Presidential Candidates Can Ride on Energy 'Wedges'

Presidential Candidates Can Ride on Energy 'Wedges'

As momentum builds towards the 2016 Presidential election, energy policy will probably find its way into stump speeches. In 2008, the year nominal crude oil prices peaked, Republicans exhorted voters to let companies “drill, baby, drill!” In the 2012 race, after the companies had drilled and, more importantly, fracked U.S. oil production back into an uptrend, President Obama expressed newfound resource ecumenicalism with support for “all of the above.”

What will we hear this year? Some slogans seem more likely than others, and the reason probably has more to do with political science than geology or economics. Campaign managers tend to look for “wedge” issues candidates can use to differentiate their positions from their competitors. If most credible contenders for the Oval Office believe “safe and responsible” shale gas production offers a job-creating bridge to a low-carbon economy – and, by all appearances, they do – there isn’t much to argue about. For elections, that’s a bad thing.

How did energy policy get “wedgy” enough for campaign slogans, anyway? The nation’s resource diversity may be a factor, but it doesn’t seem like a very good explanation. Most Americans want clean air and cheap fuel, and disparate regional resource endowments offer different ways to obtain them. Even so, nature has a way of crossing party lines. Texas Republicans might plump for petroleum, but the Iowa GOP is so corn crazy that many hardened conservatives water down their anti-ethanol screeds when passing through Ames or Des Moines.

In Congress, elected officials usually vote in favor of whatever they have in the ground back home. My team at ClearView Energy Partners, LLC examined several decades of Congressional energy policy votes. We found that lawmakers backed their home-state resource bases roughly 70% of the time, and the relationship was as strong for green energy as it was for fossil fuels. Partisanship can give way to pragmatism on big issues, especially when the resource in question plays a big role in home-state economies. For example, Senators Lisa Murkowski (R-AK) and Heidi Heitkamp (D-ND) found common cause on crude oil exports.

Demand may offer a better explanation for the political wedginess of energy policy than supply. Republican voters spend more of their disposable personal income than Democrats do on electricity, gasoline and home heating. According to our CY2014 estimates, voters in the states Mitt Romney won in 2012 spent 22% more on energy than voters in the states that President Obama won (7% of per capita DPI in the red states vs. 5.7% in the blue ones). Non-trivial disparities in incomes, driving distances and temperature extremes may make voters in spread out red states between the coasts more sensitive to policies that increase energy costs than in the densely packed (and higher paid) population centers of coastal, blue states.
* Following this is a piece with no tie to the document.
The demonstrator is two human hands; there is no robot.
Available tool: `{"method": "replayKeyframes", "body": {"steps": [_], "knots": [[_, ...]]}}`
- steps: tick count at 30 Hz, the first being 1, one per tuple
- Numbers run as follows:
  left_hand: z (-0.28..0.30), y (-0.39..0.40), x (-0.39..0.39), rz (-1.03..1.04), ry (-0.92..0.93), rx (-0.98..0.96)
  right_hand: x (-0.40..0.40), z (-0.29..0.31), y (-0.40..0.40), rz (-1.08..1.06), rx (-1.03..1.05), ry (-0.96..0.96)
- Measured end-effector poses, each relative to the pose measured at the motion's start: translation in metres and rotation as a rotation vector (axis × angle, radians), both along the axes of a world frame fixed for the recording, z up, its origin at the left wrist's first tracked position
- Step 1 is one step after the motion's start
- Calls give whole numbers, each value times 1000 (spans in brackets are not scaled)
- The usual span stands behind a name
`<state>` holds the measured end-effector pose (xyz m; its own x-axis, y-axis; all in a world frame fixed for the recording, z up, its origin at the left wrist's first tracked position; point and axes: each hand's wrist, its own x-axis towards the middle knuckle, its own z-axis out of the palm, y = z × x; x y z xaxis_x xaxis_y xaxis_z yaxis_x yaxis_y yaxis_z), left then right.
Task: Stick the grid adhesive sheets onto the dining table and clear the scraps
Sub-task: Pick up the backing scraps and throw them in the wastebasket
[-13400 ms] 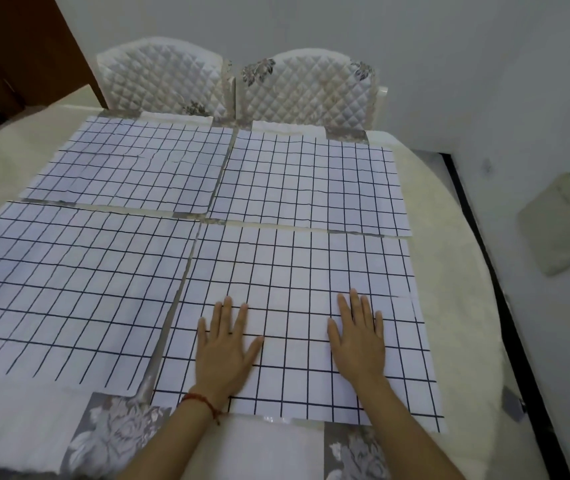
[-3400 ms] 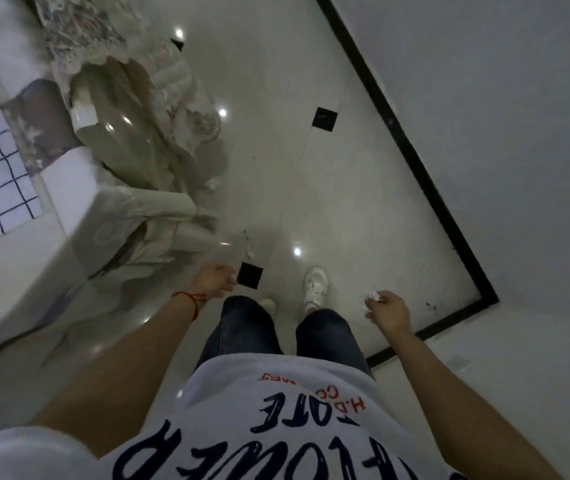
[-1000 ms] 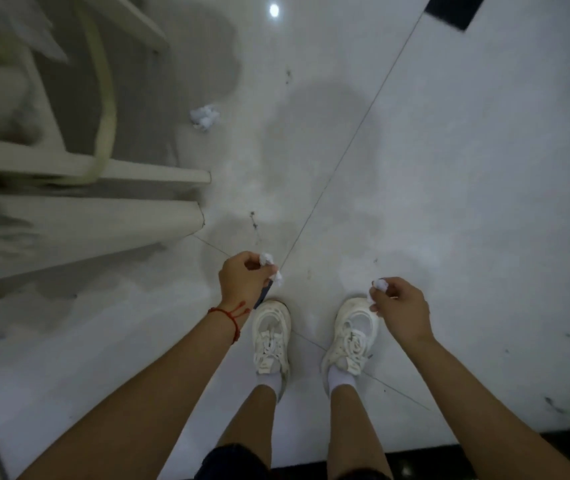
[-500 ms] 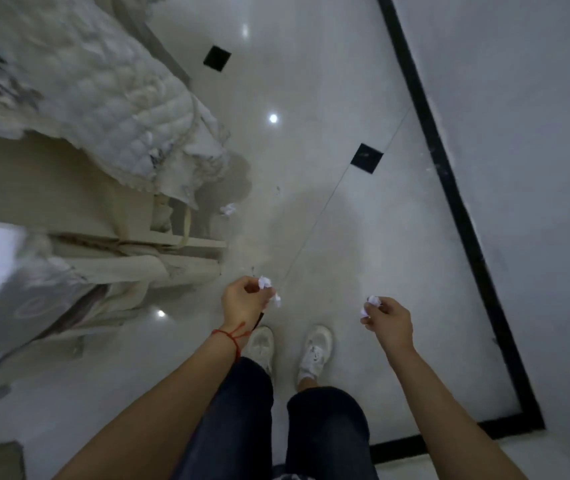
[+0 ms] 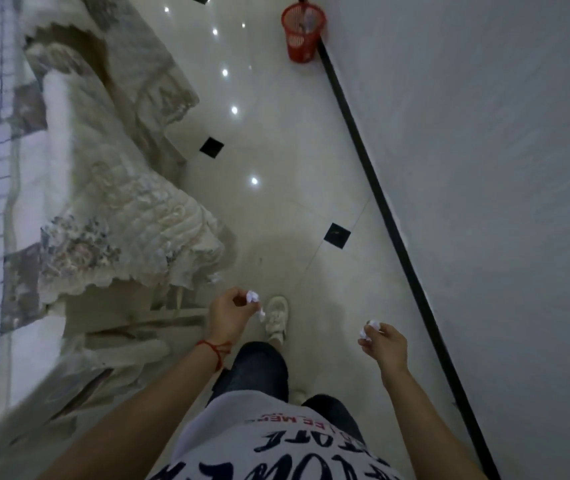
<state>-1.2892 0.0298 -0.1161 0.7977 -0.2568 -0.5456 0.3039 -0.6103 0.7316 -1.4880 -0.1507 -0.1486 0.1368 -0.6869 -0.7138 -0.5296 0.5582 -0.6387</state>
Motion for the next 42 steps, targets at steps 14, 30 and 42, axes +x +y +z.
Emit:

Climate change in general – and President Obama’s Clean Power Plan (CPP) in particular – could prove to be the wedgiest energy issue of the 2016 Presidential race. When Republicans take the stage in Cleveland at their party’s first debate on August 6, a freshly released, final power plant rule from the Environmental Protection Agency could give them plenty of material. Candidates who deride the CPP as a symbol of government overreach may find that their criticisms have economic resonance with the GOP faithful. In 2014, the Romney states emitted 35% more greenhouse gases (GHG) than the Obama states (10.7 metric tons of CO2 equivalent per capita vs. 7.9). On average, the Romney states burned roughly twice as much coal for power as the Obama states (50% vs. 25%). Coal-fired power plant shutdowns will hit Republicans harder on the supply side, too: the Romney states mine roughly 80% of the nation’s coal.

Oil exports could also get wedgy. More than 80% of U.S. onshore oil production comes from the Romney states. As of July 24, Rep. Joe Barton (R-TX) had only 12 Democrats among 106 cosponsors on legislation that would end the crude oil export ban (H.R. 702) – and six of the 12 hail from oil-producing states. Of the 16 Senators who have put their names on oil export bills, only two are Democrats. That said, before oil exports can become a wedge issue, a Presidential candidate will need to explicitly support the end of the export ban. So far that hasn’t happened, probably because no candidate wants to risk blame for higher gasoline costs, never mind that ending the ban might reduce pump prices.

Some issues could become wedges for reasons that have little or nothing to do with fundamental economic impacts. For example, green power subsidies seem likely to function in Presidential debates as a proxy for government intervention. On the grid, however, partisan differences aren’t very stark at all. On average, the Romney states generated approximately as much of their power from wind energy last year as the Obama states, and solar energy remains a de minimis source of power generation in every state, notwithstanding the rapid growth of rooftop installations.

The campaigns ahead will probably address all these topics, and more. Energy policy may not be the stuff of election victories, but it sure gives politicians plenty of grist for debate. And, as far as elections go, that tends to be a good thing.